Our experimental results revealed several key findings. First, block ciphers with only one round function, such as SDES, SAES, DES, and SPECK32/64, exhibited high BAP_avg values, indicating susceptibility to both EE and PR attacks—even in a distributed environment. However, AES-128 consistently maintained low BAP_avg values (~0.5) across all configurations, including reduced-round settings and multi-server deployments, thereby demonstrating strong resilience to neural cryptanalysis.

Second, for DES and SPECK, the attack performance degraded substantially once the number of encryption rounds increased to two or more, with BAP_avg values converging toward 0.5. This suggests that even lightweight block ciphers can achieve practical resistance to deep learning-based attacks through sufficient round complexity.

Third, and most notably, the cryptanalysis conducted in the multi-server environment achieved nearly identical performance to the single-server case, especially for ciphers with lower round complexity. This result validates the feasibility and practicality of performing deep learning-based cryptanalysis in distributed environments—an important consideration in real-world attack scenarios where access to centralized computing resources may be limited.

Fourth, we established the statistical rigor of our security assessments by employing formal hypothesis testing with 99% confidence intervals. This approach enables us to distinguish genuine cryptanalytic vulnerabilities (p < 0.01) from random performance, providing a principled basis for security claims. Furthermore, our scalability analysis demonstrates that the federated framework maintains computational efficiency across all tested configurations, with aggregation overhead remaining consistently below 0.01% of total training time even when scaling to 32 edge servers.

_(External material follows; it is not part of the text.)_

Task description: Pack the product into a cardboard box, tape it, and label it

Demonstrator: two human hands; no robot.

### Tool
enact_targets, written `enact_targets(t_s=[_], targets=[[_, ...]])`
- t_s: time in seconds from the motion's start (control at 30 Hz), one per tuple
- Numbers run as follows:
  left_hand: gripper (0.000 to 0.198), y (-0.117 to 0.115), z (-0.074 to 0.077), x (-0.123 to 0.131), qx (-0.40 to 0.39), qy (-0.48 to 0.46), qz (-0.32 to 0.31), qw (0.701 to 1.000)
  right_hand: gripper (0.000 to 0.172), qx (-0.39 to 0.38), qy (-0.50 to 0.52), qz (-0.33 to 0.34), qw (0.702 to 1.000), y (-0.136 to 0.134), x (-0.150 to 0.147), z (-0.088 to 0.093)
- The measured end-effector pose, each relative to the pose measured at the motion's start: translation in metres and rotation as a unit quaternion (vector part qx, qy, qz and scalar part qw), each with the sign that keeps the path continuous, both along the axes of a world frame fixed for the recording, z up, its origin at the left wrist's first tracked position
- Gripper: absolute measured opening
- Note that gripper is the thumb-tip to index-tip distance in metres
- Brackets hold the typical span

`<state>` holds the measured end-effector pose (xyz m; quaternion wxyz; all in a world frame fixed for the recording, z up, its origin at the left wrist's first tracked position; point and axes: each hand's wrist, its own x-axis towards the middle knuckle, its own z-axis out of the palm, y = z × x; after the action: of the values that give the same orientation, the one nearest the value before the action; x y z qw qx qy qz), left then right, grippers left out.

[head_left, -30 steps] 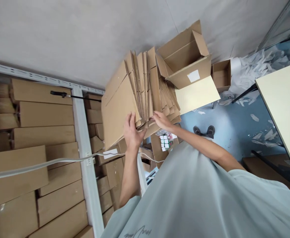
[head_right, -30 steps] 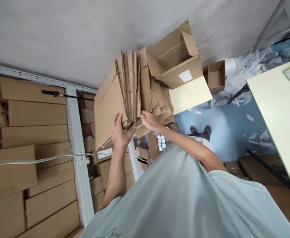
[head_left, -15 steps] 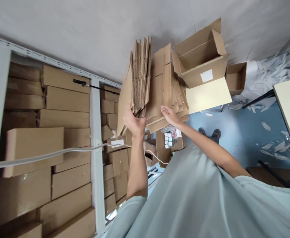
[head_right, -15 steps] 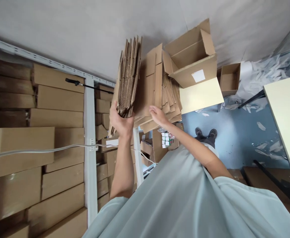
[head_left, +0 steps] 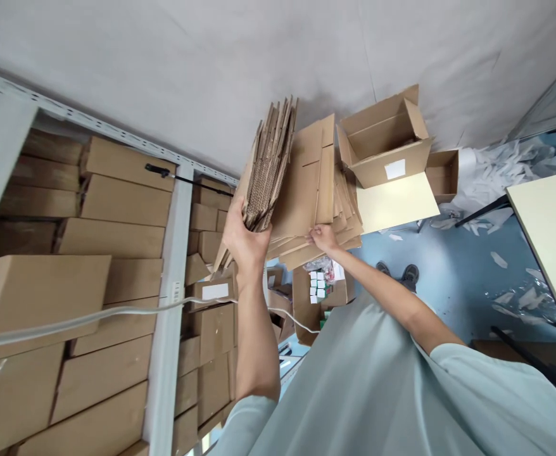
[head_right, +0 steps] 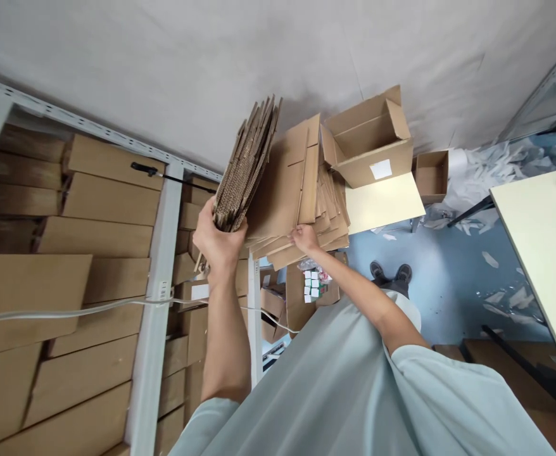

However, we also observed a slight decline in attack performance as the number of edge servers increased, particularly for shallow ciphers like SDES and DES. This reduction is likely due to the growing difficulty of model synchronization and generalization under highly partitioned training data. As a promising direction for future work, we plan to explore adaptive federated learning techniques, dynamic client weighting, and communication-efficient model aggregation to mitigate this performance degradation. Such approaches could further enhance the robustness and effectiveness of distributed cryptanalysis frameworks.

In summary, this work demonstrates that deep learning-based attacks on block ciphers can be effectively scaled to multi-server environments, offering critical insights into both the capabilities of modern neural cryptanalysis and the design of resilient cryptographic primitives.